INFORMATION>
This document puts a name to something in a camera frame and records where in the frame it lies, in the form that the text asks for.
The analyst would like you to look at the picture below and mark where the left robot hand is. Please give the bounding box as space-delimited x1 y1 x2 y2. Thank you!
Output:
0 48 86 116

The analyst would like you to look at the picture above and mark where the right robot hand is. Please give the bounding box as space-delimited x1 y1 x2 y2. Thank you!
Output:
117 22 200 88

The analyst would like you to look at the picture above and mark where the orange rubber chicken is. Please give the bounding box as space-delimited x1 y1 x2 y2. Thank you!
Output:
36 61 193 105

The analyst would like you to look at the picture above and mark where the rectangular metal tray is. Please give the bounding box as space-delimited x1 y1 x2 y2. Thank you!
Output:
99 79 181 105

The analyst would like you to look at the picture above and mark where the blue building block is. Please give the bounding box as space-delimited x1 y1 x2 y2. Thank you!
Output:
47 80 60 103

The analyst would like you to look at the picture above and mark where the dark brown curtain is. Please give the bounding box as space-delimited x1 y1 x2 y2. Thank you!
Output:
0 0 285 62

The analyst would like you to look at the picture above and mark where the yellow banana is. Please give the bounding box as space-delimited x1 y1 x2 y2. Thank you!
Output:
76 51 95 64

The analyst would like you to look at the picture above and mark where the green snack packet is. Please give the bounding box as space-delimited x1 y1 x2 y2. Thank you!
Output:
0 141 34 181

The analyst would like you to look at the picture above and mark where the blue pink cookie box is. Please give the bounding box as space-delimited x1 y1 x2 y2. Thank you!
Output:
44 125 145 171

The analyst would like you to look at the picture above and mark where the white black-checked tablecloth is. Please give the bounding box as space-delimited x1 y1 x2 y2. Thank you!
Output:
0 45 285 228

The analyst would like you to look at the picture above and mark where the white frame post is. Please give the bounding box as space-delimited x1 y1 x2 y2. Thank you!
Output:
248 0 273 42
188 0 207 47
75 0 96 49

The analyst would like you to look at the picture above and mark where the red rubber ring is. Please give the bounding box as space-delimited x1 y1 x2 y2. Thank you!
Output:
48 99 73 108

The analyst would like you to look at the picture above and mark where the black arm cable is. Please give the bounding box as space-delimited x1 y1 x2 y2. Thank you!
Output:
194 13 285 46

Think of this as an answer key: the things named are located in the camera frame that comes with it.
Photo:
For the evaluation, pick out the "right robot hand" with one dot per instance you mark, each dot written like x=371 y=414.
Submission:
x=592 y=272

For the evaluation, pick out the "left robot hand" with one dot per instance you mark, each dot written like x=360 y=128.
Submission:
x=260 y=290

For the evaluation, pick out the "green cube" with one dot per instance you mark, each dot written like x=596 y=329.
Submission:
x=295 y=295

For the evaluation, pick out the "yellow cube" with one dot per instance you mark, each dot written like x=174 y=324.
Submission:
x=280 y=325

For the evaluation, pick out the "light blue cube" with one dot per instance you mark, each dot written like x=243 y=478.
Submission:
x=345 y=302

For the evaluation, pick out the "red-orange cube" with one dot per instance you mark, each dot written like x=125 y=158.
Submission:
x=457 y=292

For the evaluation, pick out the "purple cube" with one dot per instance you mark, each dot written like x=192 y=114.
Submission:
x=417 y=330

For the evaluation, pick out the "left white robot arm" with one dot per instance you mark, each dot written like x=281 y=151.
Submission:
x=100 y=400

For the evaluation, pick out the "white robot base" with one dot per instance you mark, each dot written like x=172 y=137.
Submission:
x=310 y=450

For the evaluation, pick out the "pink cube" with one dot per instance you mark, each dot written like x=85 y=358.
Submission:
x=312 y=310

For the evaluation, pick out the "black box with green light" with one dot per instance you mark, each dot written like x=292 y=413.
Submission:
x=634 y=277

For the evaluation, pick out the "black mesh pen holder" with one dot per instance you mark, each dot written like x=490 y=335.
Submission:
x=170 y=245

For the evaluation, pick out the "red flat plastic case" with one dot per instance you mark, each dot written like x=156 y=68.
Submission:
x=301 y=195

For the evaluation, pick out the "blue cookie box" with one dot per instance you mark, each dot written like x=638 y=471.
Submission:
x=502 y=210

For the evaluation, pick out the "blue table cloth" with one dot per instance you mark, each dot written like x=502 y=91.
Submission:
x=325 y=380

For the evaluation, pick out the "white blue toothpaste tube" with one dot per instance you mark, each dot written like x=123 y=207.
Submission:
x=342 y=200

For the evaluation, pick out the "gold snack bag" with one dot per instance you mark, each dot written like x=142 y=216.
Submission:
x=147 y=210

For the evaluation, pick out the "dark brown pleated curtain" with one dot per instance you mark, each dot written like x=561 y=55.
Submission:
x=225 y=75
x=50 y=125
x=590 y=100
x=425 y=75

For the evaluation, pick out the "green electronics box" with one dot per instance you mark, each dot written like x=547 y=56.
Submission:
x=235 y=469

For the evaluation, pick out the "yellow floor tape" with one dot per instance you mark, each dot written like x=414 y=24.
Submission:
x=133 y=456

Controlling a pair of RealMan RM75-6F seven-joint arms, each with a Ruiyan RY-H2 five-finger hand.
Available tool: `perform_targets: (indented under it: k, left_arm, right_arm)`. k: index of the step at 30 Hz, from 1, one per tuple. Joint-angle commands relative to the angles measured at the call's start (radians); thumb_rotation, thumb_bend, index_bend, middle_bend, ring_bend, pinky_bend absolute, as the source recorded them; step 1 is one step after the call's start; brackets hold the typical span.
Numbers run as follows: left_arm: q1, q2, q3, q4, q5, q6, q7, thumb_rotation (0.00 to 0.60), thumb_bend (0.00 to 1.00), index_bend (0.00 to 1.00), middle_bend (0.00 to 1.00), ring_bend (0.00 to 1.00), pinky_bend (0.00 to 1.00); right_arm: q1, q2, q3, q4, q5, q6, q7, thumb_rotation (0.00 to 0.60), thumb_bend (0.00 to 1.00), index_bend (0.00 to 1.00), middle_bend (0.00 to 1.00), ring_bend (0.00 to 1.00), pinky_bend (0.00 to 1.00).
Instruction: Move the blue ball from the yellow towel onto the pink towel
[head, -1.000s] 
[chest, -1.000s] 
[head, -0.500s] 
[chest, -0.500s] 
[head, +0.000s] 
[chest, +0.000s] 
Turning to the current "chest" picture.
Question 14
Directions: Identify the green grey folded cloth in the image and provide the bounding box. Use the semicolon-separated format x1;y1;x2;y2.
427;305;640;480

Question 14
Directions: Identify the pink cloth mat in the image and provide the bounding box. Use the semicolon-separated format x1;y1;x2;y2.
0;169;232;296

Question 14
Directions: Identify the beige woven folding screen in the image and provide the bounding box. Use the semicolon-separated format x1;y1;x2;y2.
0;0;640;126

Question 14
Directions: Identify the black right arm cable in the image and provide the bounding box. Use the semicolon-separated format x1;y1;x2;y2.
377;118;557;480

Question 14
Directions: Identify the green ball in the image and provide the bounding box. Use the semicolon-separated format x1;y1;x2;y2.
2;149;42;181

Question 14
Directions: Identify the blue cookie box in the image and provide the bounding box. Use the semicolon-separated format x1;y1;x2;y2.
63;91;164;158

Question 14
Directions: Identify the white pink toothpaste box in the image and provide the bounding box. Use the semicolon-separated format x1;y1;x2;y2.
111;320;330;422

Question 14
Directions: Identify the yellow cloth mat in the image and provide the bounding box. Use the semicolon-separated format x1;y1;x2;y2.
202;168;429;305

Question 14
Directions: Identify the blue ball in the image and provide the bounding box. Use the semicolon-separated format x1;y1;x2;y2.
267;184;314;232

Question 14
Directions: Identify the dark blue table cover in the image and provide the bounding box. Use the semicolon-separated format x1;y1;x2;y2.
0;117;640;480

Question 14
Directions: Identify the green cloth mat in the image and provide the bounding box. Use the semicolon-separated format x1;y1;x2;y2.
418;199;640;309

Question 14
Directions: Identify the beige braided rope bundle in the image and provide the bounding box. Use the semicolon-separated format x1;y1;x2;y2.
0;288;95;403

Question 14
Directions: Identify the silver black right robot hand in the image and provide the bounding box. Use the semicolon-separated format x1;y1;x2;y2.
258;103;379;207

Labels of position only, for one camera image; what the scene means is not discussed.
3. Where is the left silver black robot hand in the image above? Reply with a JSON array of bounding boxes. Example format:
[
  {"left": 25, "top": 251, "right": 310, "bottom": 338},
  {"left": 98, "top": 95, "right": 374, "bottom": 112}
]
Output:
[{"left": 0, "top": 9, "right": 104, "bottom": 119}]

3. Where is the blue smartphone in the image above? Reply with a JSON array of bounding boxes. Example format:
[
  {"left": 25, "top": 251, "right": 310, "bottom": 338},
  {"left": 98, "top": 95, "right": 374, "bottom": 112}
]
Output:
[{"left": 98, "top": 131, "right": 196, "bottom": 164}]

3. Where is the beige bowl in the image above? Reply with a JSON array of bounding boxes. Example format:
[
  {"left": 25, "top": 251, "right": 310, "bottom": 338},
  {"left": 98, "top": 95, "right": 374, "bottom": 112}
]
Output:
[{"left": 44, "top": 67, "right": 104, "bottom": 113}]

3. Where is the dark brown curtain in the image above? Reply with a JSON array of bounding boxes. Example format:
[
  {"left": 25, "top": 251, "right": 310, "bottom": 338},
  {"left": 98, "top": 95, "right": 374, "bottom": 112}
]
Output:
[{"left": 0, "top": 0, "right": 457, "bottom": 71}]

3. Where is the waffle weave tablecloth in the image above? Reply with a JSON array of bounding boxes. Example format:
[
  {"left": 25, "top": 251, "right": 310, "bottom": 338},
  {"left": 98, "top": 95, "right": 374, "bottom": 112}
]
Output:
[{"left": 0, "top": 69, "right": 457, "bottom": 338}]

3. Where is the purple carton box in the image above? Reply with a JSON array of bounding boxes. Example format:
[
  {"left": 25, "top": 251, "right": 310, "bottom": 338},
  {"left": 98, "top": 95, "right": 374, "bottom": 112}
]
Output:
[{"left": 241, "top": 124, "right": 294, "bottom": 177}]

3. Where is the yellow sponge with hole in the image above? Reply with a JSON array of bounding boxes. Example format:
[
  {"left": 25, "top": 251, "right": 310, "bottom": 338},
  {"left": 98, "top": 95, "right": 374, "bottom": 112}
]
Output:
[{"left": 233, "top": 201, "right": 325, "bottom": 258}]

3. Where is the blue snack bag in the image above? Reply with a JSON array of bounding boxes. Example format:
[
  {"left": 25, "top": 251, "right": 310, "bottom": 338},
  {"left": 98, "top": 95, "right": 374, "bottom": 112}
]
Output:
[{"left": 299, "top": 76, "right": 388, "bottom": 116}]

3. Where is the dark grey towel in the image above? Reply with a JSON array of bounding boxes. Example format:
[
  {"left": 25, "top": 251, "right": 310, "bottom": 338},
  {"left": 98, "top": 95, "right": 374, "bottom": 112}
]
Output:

WHAT IS REQUIRED> Across all the records above, find each line with "tablecloth" in it and copy it.

WRITTEN SOLUTION>
The analyst would like you to look at the picture above and mark where the white black-checked tablecloth is. Please give the bounding box as space-delimited x1 y1 x2 y2. Thank you!
3. Where is the waffle weave tablecloth in the image above? Reply with a JSON array of bounding boxes. Example format:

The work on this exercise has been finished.